### Exercise prompt
Copy each line of the listing where the word "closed" can be found.

### Data block
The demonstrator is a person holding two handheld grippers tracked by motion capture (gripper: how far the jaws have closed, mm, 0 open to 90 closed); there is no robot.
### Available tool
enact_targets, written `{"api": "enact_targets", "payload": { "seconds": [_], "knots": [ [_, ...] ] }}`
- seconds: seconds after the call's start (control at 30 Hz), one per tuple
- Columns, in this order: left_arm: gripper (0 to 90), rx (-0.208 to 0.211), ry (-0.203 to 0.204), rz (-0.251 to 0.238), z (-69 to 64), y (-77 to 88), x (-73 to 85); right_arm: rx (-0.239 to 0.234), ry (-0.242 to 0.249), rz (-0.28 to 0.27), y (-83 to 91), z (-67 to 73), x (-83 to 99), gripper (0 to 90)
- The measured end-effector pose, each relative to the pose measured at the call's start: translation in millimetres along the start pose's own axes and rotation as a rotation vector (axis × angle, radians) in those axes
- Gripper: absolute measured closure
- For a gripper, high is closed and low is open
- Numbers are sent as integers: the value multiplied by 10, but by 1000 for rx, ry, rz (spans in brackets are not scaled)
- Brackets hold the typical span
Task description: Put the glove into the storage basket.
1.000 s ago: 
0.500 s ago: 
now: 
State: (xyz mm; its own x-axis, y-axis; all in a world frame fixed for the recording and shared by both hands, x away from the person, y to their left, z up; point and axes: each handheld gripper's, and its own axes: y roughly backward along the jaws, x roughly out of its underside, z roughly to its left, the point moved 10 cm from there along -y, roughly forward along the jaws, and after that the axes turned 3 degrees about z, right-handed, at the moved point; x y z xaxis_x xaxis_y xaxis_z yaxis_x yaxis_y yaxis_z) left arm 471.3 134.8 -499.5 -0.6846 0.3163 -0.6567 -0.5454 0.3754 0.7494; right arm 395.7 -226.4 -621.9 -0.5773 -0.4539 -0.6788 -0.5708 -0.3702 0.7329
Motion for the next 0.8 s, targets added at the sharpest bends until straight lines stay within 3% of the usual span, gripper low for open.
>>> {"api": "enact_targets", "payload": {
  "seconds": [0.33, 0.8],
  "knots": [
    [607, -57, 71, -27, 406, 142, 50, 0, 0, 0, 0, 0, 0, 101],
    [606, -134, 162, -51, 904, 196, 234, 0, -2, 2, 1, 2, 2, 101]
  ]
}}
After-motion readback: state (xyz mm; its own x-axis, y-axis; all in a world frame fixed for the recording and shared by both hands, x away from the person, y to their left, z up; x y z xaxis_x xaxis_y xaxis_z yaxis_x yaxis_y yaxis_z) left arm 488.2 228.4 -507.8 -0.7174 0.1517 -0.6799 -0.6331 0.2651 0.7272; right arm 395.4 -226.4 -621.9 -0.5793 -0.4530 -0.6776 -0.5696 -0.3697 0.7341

### Answer to the problem
The demonstrator is a person holding two handheld grippers tracked by motion capture (gripper: how far the jaws have closed, mm, 0 open to 90 closed); there is no robot.
- For a gripper, high is closed and low is open

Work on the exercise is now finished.